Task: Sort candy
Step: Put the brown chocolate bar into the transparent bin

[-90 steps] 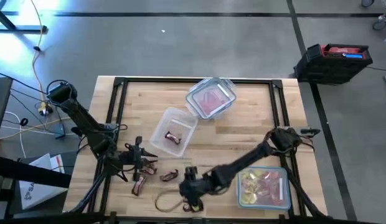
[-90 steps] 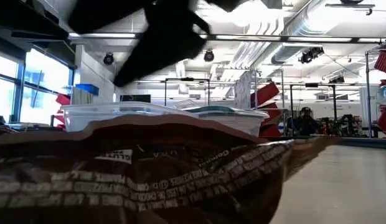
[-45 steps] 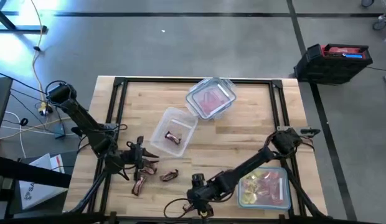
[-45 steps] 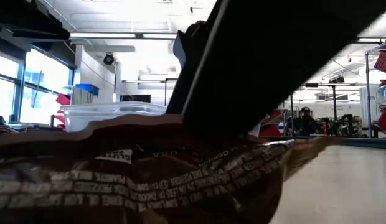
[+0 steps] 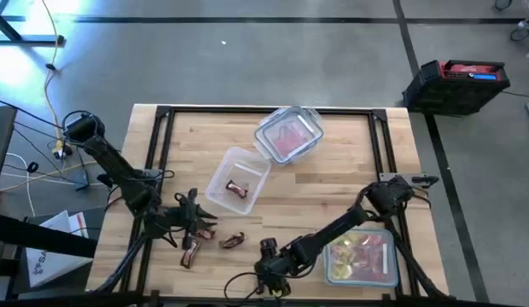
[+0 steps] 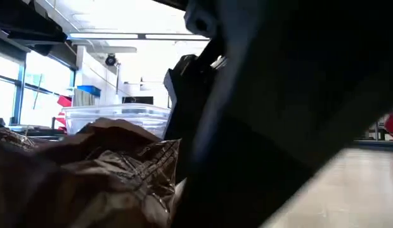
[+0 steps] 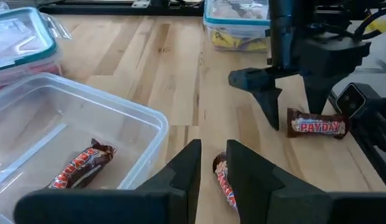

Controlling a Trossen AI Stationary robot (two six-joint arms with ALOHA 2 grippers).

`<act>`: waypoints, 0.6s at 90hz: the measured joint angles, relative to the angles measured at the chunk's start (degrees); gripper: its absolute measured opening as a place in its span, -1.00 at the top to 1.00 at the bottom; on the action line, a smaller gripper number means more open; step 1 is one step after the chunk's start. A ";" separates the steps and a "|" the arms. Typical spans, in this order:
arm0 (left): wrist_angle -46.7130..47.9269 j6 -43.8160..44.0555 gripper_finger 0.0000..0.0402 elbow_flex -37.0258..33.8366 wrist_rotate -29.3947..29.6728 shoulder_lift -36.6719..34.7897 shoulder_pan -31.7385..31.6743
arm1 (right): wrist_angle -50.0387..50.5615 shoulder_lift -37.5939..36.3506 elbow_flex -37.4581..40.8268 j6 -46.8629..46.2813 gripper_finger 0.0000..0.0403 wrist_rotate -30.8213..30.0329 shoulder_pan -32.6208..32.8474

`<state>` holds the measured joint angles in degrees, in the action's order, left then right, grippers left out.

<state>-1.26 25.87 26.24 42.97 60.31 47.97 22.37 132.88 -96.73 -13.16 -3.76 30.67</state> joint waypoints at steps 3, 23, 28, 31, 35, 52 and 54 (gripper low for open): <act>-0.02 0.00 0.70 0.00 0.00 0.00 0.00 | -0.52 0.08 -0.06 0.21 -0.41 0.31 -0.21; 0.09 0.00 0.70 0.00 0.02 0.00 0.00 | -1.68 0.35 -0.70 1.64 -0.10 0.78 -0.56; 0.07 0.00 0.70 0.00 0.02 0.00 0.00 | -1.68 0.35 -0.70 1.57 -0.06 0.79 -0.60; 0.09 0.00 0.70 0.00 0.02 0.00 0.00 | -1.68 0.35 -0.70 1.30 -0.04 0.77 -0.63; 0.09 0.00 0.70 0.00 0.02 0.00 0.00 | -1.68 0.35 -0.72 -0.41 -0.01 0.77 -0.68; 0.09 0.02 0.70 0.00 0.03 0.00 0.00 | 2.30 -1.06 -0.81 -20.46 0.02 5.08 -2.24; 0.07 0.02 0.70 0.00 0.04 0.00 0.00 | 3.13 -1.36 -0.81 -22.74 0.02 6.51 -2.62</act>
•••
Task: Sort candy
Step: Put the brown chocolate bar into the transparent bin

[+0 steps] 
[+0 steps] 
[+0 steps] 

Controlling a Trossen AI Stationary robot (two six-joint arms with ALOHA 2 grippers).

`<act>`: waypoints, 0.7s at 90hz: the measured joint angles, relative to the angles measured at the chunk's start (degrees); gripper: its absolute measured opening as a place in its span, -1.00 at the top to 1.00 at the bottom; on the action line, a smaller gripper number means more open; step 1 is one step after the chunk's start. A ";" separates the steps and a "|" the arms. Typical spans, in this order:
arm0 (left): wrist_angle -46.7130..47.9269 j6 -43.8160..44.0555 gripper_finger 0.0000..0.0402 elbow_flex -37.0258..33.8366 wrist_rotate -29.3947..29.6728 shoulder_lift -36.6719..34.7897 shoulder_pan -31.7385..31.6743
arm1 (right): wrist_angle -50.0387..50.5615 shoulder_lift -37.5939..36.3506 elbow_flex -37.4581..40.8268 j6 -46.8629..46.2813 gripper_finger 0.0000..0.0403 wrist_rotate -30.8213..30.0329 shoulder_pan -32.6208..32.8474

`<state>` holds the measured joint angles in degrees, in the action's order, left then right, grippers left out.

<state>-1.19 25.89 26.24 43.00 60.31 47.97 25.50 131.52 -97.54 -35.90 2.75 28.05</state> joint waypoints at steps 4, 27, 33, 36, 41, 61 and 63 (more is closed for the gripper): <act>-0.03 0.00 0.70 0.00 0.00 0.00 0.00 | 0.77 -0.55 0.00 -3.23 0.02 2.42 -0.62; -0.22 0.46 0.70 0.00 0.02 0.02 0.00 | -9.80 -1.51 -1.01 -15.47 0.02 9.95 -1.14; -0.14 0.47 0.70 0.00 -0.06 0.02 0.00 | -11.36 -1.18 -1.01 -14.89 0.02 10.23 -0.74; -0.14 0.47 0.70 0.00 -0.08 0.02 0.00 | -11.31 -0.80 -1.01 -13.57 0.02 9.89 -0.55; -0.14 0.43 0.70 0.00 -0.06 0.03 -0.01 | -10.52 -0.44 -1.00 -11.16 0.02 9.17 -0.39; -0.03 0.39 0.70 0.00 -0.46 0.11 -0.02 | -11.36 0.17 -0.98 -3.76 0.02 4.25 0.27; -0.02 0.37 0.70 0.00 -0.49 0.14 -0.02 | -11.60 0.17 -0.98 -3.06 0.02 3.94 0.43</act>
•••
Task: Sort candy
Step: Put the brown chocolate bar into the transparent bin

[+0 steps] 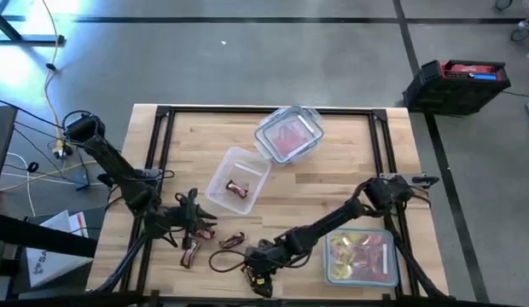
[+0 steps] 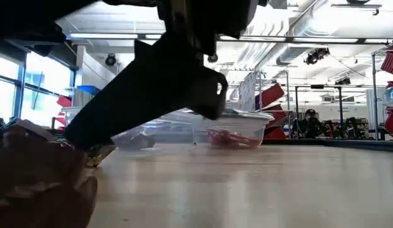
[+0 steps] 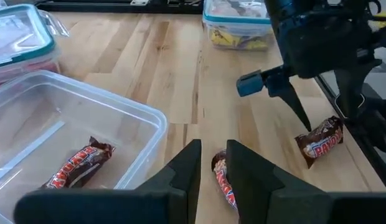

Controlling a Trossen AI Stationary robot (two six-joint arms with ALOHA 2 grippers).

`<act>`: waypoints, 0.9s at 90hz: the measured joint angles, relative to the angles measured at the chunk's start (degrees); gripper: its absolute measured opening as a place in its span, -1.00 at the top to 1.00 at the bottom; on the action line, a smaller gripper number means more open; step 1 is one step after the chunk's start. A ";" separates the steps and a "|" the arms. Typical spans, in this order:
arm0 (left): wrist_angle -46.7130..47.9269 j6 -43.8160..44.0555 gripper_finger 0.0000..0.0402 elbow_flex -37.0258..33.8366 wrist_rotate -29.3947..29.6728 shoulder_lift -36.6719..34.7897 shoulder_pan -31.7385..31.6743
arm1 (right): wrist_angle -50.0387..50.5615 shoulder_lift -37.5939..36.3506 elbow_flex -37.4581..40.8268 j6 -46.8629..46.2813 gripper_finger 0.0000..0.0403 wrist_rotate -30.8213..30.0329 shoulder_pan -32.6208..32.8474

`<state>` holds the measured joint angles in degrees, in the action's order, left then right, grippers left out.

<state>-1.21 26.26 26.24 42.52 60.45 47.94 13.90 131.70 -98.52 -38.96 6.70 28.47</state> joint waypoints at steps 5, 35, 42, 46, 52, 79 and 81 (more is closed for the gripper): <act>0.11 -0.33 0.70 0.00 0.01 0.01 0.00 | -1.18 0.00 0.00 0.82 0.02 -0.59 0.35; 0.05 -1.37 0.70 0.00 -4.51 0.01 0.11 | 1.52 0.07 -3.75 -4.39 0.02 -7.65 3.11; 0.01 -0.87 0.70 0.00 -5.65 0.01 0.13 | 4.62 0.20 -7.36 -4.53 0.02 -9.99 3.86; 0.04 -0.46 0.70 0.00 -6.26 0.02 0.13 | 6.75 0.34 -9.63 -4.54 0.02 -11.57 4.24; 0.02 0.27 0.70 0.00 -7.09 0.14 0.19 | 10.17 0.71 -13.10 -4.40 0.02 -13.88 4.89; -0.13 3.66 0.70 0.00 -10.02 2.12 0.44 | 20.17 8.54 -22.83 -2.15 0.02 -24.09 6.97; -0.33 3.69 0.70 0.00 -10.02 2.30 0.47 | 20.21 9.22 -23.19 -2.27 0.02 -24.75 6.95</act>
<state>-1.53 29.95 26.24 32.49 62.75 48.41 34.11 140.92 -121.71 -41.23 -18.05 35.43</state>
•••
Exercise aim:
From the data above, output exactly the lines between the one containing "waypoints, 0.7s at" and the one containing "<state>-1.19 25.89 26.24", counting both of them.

Reply to the exercise:
`<act>`: waypoints, 0.7s at 90hz: the measured joint angles, relative to the angles measured at the chunk's start (degrees); gripper: its absolute measured opening as a place in its span, -1.00 at the top to 1.00 at the bottom; on the action line, a smaller gripper number means more open; step 1 is one step after the chunk's start. A ";" separates the steps and a "|" the arms. Typical spans, in this order:
arm0 (left): wrist_angle -46.7130..47.9269 j6 -43.8160..44.0555 gripper_finger 0.0000..0.0402 elbow_flex -37.0258..33.8366 wrist_rotate -29.3947..29.6728 shoulder_lift -36.6719..34.7897 shoulder_pan -31.7385..31.6743
arm1 (right): wrist_angle -50.0387..50.5615 shoulder_lift -37.5939..36.3506 elbow_flex -37.4581..40.8268 j6 -46.8629..46.2813 gripper_finger 0.0000..0.0403 wrist_rotate -30.8213..30.0329 shoulder_pan -32.6208..32.8474

`<state>` holds the measured joint angles in degrees, in the action's order, left then right, grippers left out.

<state>-1.19 25.89 26.24 43.00 60.31 47.97 25.50 131.52 -97.54 -35.90 2.75 28.05</state> joint waypoints at steps 4, 27, 33, 36, 41, 61 and 63 (more is closed for the gripper): <act>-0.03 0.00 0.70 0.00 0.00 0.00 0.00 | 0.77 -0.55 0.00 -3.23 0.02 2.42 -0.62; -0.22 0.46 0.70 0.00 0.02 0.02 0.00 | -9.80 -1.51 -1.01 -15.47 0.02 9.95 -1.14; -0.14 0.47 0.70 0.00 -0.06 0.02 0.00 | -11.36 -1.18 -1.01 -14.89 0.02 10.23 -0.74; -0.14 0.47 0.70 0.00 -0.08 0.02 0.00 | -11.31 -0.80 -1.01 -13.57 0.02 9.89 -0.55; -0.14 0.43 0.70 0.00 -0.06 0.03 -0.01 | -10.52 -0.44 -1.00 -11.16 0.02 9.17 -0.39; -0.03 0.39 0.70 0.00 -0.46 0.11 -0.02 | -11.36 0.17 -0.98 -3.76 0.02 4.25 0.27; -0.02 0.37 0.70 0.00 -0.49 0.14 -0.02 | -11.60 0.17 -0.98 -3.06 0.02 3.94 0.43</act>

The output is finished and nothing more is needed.